The lack of representation is just one problem; the quality of representation is another. According to one study, federal judges "agreed that immigration was the area in which the quality of representation was lowest." (254) One immigration judge stated, "I've grown concerned that many [immigration] attorneys are just not very interested in their work and therefore bring little professional vigor or focus to it." (255) According to the New York Immigration Representation Study, about fifty-two New York immigration attorneys have been expelled or suspended by the EOIR from the practice of law. (256) According to an official in the state attorney general's office, "Across New York, fraudulent legal service providers are making huge profits by defrauding immigrant communities." (257) Such issues have prompted immigrant groups to lobby for more funding for programs to train lawyers and advise noncitizens of their rights.

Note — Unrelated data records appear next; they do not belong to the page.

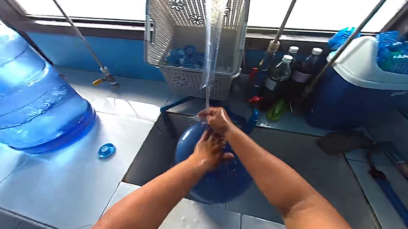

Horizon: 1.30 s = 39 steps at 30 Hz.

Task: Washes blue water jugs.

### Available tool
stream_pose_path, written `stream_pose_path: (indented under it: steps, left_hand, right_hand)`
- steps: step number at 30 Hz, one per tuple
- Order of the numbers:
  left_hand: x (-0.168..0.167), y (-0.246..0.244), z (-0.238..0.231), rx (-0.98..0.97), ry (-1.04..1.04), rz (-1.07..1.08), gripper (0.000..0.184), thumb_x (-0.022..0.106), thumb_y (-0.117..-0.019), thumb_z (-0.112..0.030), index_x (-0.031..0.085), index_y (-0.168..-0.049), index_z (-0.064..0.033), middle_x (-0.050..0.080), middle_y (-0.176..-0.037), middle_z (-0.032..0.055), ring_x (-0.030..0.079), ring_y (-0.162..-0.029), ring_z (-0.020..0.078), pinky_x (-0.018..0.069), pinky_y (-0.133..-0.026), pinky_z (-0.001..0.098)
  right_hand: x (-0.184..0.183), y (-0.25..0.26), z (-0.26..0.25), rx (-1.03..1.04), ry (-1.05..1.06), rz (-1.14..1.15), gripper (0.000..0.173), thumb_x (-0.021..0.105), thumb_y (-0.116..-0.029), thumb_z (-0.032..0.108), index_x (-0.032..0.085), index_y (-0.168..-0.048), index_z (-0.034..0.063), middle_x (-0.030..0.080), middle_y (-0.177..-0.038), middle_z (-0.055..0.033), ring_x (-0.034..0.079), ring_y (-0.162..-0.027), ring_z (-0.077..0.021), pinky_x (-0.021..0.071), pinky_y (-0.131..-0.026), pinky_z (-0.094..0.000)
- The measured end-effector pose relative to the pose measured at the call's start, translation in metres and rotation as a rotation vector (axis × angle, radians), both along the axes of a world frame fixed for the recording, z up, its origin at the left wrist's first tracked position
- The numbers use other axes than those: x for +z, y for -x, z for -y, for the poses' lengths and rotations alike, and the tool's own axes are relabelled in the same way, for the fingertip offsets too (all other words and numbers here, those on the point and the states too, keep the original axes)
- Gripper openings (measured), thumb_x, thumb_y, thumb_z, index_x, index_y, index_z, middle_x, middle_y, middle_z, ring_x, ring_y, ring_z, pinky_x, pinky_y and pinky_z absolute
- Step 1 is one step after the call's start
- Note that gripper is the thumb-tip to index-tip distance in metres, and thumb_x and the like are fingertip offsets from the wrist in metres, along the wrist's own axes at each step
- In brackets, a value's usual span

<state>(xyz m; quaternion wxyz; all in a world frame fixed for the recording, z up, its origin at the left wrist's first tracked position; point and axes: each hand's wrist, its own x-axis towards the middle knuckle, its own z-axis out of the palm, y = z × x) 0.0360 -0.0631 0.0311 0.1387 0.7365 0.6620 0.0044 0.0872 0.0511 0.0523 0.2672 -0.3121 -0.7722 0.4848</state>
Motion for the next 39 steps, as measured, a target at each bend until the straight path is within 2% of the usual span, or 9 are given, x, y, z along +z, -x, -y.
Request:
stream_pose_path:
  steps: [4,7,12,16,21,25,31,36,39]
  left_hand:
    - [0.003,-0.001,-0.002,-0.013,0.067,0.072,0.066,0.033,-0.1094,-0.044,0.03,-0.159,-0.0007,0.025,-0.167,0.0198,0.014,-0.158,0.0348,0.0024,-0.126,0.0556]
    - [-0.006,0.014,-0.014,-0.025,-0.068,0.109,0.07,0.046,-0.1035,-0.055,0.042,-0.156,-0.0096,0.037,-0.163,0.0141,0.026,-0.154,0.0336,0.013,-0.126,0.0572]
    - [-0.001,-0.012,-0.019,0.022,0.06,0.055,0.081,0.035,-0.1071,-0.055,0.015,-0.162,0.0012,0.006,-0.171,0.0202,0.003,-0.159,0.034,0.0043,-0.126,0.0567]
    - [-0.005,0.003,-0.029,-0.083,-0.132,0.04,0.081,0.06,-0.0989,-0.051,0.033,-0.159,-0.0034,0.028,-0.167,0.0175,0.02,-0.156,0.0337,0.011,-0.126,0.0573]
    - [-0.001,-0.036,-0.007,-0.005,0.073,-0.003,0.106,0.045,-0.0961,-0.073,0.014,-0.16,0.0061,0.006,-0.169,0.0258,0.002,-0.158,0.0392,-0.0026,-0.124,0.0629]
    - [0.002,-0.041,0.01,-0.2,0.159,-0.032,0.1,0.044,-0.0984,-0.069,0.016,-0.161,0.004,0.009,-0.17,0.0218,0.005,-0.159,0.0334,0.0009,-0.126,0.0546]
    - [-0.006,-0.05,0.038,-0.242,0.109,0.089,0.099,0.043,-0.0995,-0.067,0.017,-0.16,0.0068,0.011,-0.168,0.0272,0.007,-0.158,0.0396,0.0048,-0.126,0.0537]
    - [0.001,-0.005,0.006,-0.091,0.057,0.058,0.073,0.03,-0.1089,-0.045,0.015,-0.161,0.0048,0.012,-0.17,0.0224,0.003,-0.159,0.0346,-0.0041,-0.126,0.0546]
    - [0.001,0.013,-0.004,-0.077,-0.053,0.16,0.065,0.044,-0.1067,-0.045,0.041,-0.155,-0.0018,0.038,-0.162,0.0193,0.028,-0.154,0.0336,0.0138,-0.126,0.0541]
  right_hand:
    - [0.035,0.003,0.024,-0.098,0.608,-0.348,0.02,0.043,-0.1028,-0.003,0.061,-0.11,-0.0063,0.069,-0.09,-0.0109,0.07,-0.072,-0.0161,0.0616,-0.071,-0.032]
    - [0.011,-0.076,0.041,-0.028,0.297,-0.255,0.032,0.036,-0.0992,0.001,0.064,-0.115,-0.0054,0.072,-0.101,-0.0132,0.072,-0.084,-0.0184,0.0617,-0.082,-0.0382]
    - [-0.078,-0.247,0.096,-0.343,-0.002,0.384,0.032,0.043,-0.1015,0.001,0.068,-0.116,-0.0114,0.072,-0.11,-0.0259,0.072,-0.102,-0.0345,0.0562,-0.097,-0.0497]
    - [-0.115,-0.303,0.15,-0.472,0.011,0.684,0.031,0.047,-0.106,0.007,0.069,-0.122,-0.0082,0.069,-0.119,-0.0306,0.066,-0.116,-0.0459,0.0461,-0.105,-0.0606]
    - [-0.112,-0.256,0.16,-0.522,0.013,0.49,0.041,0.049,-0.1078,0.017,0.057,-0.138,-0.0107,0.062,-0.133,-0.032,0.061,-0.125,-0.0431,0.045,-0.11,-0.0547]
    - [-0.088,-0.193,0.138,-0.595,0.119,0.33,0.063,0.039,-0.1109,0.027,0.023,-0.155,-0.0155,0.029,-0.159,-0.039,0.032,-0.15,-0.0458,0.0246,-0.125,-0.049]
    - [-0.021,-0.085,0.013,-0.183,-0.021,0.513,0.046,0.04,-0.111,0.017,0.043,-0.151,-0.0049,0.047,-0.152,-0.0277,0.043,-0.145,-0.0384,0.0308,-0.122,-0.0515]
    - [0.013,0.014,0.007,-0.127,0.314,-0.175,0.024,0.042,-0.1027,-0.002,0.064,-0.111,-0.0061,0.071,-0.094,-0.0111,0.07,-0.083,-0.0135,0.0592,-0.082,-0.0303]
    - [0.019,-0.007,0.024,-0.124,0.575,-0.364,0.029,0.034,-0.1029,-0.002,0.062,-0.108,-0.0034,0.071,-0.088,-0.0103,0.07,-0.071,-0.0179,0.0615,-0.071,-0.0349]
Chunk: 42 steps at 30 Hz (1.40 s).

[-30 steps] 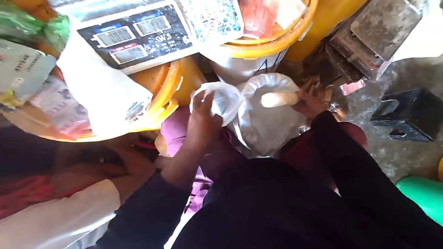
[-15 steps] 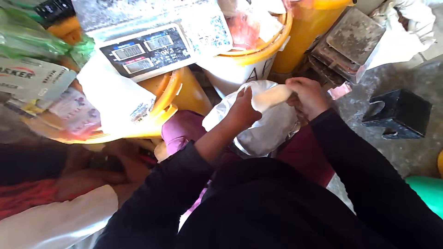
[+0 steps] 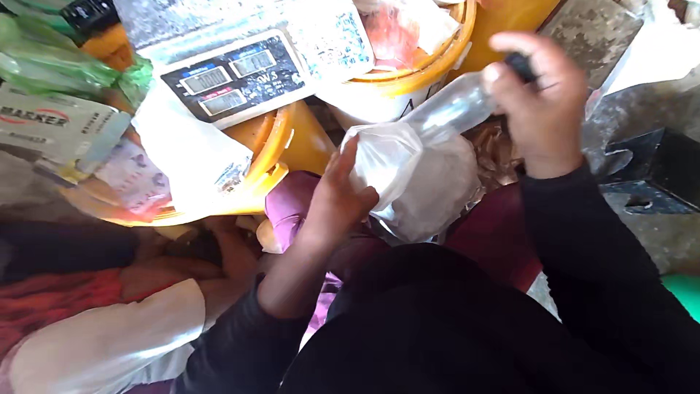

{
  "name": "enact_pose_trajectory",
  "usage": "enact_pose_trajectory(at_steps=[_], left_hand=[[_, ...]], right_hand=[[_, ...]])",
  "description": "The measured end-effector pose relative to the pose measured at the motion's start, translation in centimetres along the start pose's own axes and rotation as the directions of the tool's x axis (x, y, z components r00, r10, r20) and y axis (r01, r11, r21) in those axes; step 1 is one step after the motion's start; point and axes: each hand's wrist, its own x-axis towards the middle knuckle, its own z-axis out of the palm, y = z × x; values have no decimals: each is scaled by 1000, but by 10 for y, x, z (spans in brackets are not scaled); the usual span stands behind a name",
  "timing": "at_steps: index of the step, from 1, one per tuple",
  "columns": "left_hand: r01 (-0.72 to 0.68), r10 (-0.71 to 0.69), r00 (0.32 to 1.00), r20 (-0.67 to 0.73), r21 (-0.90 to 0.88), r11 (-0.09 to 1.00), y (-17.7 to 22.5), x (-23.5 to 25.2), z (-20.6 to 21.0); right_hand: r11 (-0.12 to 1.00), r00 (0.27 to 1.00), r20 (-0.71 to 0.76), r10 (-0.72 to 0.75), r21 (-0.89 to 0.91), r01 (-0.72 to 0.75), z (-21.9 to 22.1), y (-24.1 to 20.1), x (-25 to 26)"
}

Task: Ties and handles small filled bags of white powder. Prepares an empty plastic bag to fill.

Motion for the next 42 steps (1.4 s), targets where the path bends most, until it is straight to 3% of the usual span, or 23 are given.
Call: enact_pose_trajectory(at_steps=[3, 7, 13, 18, 23, 28, 37, 42], left_hand=[[-10, 3, 999, -48, -138, 990, -18, -14, -21], [-68, 49, 994, -101, -202, 977, -29, -38, -40], [-322, 271, 941, -204, -278, 905, -36, -70, -60], [-420, 373, 905, -204, -288, 861, -40, -109, -88], [-491, 398, 829, -393, -169, 854, -20, -156, -88], [-513, 410, 788, -459, -121, 850, -17, -185, -88], [-530, 409, 779, -475, -150, 835, -7, -206, -75], [-541, 410, 808, -424, -257, 801, -4, -204, -69]], right_hand=[[972, 978, -58, 200, 136, -191, -25, 24, -1], [906, 904, -88, 418, 110, -408, -41, 54, -37], [833, 814, -184, 551, 71, -548, -56, 59, -111], [857, 800, -308, 515, 163, -489, -87, 59, -143], [816, 731, -364, 577, 291, -499, -115, 62, -170], [789, 687, -390, 612, 352, -503, -118, 70, -176], [823, 750, -356, 557, 358, -442, -109, 70, -165], [810, 727, -378, 573, 392, -435, -115, 67, -172]])
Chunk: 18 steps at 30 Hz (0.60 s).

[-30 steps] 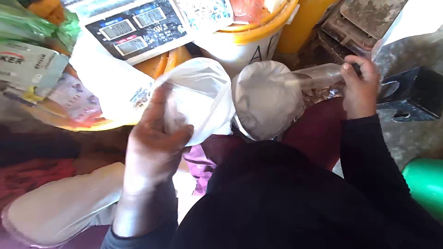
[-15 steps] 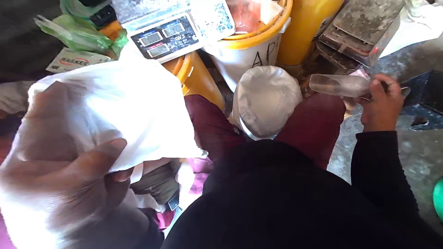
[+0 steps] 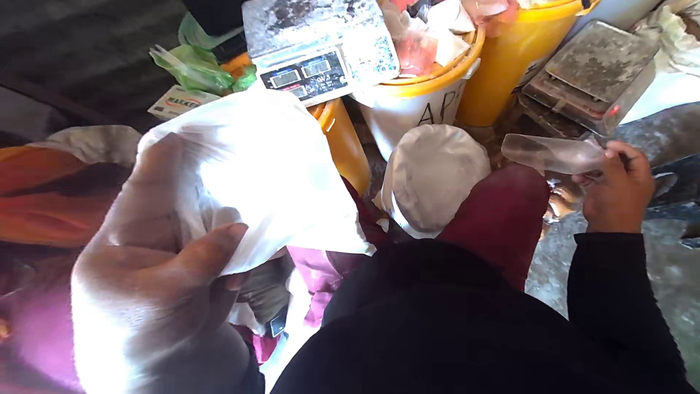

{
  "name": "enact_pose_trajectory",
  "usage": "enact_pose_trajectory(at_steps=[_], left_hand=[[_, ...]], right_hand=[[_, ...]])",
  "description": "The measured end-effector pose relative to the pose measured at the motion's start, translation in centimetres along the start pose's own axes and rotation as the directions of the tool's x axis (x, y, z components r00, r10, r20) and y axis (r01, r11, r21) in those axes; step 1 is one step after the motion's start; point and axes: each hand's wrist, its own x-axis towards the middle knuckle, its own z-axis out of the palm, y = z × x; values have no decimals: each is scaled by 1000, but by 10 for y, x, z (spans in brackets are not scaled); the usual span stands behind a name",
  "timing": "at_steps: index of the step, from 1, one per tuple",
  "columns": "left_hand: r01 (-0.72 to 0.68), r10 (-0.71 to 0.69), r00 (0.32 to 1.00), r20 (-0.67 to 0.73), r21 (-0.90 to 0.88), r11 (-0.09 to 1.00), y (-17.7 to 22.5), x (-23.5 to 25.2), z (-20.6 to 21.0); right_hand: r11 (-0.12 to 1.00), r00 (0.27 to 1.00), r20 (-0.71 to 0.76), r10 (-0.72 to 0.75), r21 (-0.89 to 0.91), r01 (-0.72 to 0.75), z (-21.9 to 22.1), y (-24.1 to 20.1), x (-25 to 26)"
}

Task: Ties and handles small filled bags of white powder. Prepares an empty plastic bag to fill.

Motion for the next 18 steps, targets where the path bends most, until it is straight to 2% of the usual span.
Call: enact_pose_trajectory(at_steps=[8, 13, 18], left_hand=[[-1, 3, 999, 35, -48, 999, -4, -4, -1], [-35, 37, 997, 69, -26, 999, -3, 2, 1], [-38, 37, 998, 44, 30, 999, -8, 2, 2]], right_hand=[[999, 996, -81, 41, 33, -38, -11, 0, -8], [998, 996, -86, 36, 49, -32, -4, -2, -10], [998, 996, -79, 40, 42, -36, 2, -1, -15]])
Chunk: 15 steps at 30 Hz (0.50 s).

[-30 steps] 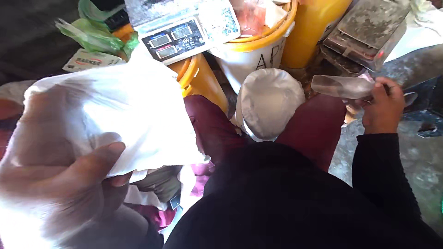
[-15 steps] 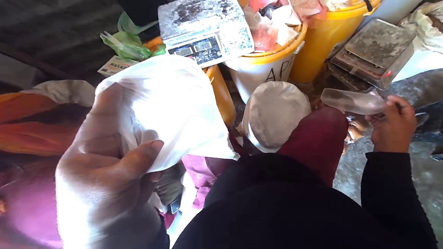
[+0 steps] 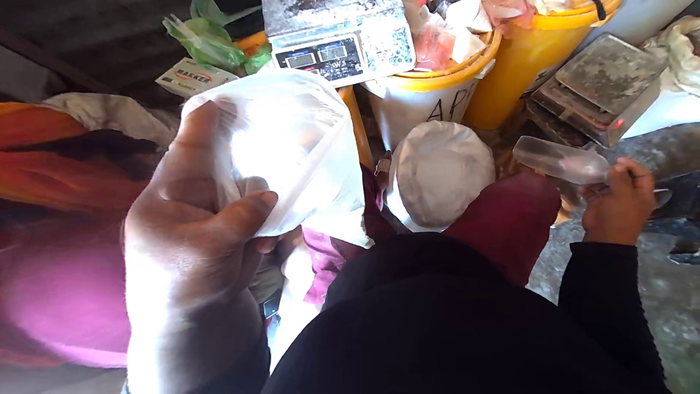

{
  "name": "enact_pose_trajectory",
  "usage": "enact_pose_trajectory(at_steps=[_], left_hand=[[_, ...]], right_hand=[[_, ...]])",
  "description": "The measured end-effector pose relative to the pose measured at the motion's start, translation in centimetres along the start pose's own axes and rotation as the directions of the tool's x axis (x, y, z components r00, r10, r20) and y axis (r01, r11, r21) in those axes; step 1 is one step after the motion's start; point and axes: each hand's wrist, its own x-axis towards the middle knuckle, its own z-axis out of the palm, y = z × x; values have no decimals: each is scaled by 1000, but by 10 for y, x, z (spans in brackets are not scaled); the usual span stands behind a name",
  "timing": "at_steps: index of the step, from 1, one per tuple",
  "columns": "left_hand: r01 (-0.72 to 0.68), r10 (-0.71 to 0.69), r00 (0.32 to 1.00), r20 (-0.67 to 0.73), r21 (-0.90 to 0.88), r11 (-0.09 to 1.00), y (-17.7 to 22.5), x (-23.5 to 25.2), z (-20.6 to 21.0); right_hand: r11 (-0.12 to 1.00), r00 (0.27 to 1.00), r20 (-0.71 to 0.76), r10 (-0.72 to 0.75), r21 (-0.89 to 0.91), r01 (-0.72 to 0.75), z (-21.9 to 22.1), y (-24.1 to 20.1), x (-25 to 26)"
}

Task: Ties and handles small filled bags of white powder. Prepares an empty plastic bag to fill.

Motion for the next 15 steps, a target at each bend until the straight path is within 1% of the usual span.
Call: enact_pose_trajectory(at_steps=[4, 7, 10, 15], left_hand=[[-30, 30, 999, 26, -20, 999, -6, 9, 7], [-11, 10, 1000, -18, -27, 1000, -7, 15, 17], [14, -14, 1000, -13, 1, 1000, -10, 19, 18], [80, -81, 996, -45, -30, 996, -18, 27, 19]], right_hand=[[1000, 1000, 4, -4, -18, 4, -8, 3, 0], [999, 1000, -6, -16, -31, 16, -17, 6, 0], [999, 1000, -24, 1, -49, -2, -21, 10, -3], [997, 999, -37, 32, -75, -34, -15, 13, -6]])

For example, within the past year, a U.S. Department of Justice-sponsored project called the Legal Orientation Program opened a New York City branch to educate noncitizens of their rights, and Justice Department authorities have stepped up efforts to prosecute fraudulent lawyers. (258) According to Fatima A. Shama, the city's immigrant affairs commissioner, advocates are urging Mayor Bloomberg "to fulfill his 2009 campaign promise to spend $2 million to train lawyers." (259) But such measures appear to have stalled due to the budgetary cuts happening at both federal and state governments nationwide. (260)

An asylum applicant's chances of a favorable outcome increase with the presence and quality of representation because an attorney is better able to elicit, develop, and frame the relevant facts to support the petitioner's claim for asylum. …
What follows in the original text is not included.